◆ SOURCE INFORMATION:
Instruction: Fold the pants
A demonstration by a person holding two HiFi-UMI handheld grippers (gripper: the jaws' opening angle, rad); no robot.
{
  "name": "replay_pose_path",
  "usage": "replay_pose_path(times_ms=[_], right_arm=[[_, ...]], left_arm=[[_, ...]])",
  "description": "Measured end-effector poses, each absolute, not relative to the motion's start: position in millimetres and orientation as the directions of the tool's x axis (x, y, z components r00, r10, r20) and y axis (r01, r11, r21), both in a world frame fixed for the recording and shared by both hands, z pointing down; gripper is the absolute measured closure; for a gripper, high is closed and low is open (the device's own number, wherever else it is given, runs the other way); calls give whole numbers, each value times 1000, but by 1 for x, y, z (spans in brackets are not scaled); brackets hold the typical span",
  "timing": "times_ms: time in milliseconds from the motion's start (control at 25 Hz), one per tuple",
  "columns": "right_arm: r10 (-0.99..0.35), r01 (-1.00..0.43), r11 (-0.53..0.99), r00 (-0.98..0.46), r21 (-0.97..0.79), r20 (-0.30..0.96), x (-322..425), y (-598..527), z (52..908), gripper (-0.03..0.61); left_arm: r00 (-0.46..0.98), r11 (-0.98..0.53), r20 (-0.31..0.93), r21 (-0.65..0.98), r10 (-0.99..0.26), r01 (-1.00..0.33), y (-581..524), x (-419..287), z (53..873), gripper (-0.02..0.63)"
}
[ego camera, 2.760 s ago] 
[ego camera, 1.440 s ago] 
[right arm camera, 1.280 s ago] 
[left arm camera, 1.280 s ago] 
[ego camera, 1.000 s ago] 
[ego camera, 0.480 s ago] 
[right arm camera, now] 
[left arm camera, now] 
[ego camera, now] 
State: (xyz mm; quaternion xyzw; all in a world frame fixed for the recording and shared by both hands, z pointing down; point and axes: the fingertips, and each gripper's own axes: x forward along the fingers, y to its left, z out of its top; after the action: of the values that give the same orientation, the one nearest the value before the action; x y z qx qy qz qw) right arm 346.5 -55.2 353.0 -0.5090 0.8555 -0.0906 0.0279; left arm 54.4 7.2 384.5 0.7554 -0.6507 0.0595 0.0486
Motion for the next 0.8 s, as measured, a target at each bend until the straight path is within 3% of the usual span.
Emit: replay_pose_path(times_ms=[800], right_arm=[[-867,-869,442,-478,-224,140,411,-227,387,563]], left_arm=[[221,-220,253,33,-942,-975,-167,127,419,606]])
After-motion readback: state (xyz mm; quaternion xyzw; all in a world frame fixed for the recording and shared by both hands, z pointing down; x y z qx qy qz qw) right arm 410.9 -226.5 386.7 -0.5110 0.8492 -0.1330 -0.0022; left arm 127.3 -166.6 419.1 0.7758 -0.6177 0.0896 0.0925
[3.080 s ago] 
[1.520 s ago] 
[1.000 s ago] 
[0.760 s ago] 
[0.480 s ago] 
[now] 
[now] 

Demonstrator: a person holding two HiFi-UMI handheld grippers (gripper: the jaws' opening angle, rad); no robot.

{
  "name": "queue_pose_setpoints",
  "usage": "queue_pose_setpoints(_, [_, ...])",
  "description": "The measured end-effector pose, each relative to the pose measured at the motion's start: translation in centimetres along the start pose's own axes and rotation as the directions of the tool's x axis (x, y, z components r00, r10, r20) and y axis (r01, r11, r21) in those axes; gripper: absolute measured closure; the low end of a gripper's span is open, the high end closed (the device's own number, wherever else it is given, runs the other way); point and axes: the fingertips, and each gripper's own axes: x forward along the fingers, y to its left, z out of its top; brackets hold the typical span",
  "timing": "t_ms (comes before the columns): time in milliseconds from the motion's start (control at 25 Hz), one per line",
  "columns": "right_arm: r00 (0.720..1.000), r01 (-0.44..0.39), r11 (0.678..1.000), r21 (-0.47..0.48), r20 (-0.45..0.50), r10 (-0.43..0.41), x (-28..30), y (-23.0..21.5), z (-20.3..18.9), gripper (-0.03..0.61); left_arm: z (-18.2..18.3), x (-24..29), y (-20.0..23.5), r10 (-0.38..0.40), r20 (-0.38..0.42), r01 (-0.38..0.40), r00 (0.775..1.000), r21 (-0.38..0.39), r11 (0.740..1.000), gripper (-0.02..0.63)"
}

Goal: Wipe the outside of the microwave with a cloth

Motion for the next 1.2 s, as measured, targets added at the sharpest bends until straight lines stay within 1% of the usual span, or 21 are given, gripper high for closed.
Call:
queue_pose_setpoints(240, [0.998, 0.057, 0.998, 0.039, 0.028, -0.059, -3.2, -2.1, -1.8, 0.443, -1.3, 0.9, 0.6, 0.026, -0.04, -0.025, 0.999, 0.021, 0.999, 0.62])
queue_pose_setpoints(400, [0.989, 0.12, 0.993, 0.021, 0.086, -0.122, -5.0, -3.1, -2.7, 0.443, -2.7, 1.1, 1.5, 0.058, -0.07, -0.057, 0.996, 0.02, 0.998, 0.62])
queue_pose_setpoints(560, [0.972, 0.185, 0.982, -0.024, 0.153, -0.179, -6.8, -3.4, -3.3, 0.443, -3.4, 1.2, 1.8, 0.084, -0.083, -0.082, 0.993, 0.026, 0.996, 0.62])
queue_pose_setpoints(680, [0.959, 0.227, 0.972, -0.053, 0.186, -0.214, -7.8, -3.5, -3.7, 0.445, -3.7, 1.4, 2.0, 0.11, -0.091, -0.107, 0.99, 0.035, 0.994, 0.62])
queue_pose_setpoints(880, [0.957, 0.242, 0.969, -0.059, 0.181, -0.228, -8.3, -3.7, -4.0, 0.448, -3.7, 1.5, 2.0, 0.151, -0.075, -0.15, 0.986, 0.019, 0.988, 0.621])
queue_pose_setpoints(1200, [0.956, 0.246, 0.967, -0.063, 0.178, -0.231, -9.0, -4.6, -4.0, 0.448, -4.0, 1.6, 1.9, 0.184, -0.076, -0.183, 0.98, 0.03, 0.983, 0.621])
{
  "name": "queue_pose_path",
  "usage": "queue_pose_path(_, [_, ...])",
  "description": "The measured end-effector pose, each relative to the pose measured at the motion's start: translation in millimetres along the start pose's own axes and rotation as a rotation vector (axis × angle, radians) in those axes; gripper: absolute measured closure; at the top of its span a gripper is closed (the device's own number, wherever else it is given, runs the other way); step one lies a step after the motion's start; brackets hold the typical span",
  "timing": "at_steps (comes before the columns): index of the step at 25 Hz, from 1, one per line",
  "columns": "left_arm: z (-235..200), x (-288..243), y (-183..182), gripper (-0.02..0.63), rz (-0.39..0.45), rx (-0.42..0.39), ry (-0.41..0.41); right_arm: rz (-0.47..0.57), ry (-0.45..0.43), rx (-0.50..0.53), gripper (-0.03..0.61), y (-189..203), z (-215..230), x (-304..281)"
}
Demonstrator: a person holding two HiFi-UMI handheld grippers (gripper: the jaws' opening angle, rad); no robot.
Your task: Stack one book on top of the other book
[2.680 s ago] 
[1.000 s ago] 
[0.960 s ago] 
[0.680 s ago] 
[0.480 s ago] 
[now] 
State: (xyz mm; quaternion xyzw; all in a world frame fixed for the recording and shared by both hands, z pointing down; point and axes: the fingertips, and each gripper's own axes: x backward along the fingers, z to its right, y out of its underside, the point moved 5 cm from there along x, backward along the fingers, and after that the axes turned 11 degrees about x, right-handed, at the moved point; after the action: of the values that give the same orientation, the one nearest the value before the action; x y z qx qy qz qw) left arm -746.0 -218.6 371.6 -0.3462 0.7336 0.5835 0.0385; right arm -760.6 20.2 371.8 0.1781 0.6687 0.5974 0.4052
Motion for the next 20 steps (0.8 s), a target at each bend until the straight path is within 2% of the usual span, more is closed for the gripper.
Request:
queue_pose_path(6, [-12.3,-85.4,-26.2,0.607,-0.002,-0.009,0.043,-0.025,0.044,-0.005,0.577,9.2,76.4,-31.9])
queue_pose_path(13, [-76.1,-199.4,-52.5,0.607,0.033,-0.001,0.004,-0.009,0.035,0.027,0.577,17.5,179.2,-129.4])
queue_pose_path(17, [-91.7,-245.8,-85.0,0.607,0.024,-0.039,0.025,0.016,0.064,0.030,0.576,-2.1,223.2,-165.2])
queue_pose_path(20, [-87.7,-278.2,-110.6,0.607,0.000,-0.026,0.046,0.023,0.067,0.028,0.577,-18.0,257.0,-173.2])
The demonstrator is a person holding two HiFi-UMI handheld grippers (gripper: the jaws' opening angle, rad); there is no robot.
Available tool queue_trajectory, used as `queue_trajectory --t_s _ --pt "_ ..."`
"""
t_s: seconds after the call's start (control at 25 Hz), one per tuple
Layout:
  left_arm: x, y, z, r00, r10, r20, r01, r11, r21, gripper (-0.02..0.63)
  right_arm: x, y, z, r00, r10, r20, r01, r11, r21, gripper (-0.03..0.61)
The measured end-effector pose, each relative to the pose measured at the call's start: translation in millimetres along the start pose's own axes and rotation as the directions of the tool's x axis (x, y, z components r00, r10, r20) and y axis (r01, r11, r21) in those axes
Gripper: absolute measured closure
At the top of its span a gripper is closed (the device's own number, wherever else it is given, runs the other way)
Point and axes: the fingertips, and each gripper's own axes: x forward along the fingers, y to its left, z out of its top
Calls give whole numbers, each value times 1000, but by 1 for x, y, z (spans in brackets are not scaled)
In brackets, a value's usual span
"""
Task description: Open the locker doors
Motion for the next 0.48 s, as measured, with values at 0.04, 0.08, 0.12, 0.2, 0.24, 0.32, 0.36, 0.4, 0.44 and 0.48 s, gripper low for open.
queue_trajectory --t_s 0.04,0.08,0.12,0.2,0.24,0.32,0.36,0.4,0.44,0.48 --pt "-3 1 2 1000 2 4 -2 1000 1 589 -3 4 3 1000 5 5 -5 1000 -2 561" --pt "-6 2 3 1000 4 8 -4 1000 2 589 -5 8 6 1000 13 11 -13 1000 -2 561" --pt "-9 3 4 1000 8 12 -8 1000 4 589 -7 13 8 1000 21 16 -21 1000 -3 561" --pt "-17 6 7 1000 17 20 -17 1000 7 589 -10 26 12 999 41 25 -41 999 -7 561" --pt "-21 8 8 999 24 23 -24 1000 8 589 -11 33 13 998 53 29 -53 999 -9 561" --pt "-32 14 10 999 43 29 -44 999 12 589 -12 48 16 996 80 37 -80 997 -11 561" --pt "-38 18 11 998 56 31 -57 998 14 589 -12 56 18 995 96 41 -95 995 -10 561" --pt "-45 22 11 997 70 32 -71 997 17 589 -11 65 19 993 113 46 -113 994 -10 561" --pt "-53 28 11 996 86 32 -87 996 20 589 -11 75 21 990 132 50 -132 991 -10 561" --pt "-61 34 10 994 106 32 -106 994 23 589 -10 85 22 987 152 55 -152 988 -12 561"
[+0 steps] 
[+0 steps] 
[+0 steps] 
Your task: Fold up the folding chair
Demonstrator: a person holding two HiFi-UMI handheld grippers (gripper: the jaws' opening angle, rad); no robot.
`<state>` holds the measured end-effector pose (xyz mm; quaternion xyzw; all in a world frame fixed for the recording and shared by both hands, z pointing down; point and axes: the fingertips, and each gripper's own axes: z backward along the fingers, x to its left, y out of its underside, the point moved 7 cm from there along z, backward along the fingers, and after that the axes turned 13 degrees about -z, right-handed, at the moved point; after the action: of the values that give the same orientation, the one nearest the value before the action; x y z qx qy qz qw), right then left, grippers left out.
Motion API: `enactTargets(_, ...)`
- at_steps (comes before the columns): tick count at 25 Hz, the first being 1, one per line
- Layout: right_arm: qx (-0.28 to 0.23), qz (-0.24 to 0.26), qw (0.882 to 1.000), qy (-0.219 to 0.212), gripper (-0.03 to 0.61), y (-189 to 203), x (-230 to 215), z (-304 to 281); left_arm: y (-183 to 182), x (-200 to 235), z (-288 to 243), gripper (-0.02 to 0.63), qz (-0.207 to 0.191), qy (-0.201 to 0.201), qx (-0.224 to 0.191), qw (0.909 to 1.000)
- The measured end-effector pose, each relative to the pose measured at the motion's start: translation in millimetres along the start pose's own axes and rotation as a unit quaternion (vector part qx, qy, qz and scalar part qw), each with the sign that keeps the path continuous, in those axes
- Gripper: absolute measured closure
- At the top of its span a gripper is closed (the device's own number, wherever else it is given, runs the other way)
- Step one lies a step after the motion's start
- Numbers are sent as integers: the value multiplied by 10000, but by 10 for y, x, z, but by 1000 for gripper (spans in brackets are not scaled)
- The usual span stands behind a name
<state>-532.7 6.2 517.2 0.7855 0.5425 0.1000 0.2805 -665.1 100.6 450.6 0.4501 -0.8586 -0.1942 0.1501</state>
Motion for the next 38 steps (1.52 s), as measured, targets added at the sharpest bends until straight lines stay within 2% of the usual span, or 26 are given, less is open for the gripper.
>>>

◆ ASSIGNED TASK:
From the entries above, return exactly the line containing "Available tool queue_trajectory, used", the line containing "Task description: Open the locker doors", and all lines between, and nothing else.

◆ ANSWER BELOW:
Available tool queue_trajectory, used as `queue_trajectory --t_s _ --pt "_ ..."`
"""
t_s: seconds after the call's start (control at 25 Hz), one per tuple
Layout:
  left_arm: x, y, z, r00, r10, r20, r01, r11, r21, gripper (-0.02..0.63)
  right_arm: x, y, z, r00, r10, r20, r01, r11, r21, gripper (-0.03..0.61)
The measured end-effector pose, each relative to the pose measured at the call's start: translation in millimetres along the start pose's own axes and rotation as the directions of the tool's x axis (x, y, z components r00, r10, r20) and y axis (r01, r11, r21) in those axes
Gripper: absolute measured closure
At the top of its span a gripper is closed (the device's own number, wherever else it is given, runs the other way)
Point and axes: the fingertips, and each gripper's own axes: x forward along the fingers, y to its left, z out of its top
Calls give whole numbers, each value times 1000, but by 1 for x, y, z (spans in brackets are not scaled)
In brackets, a value's usual span
"""
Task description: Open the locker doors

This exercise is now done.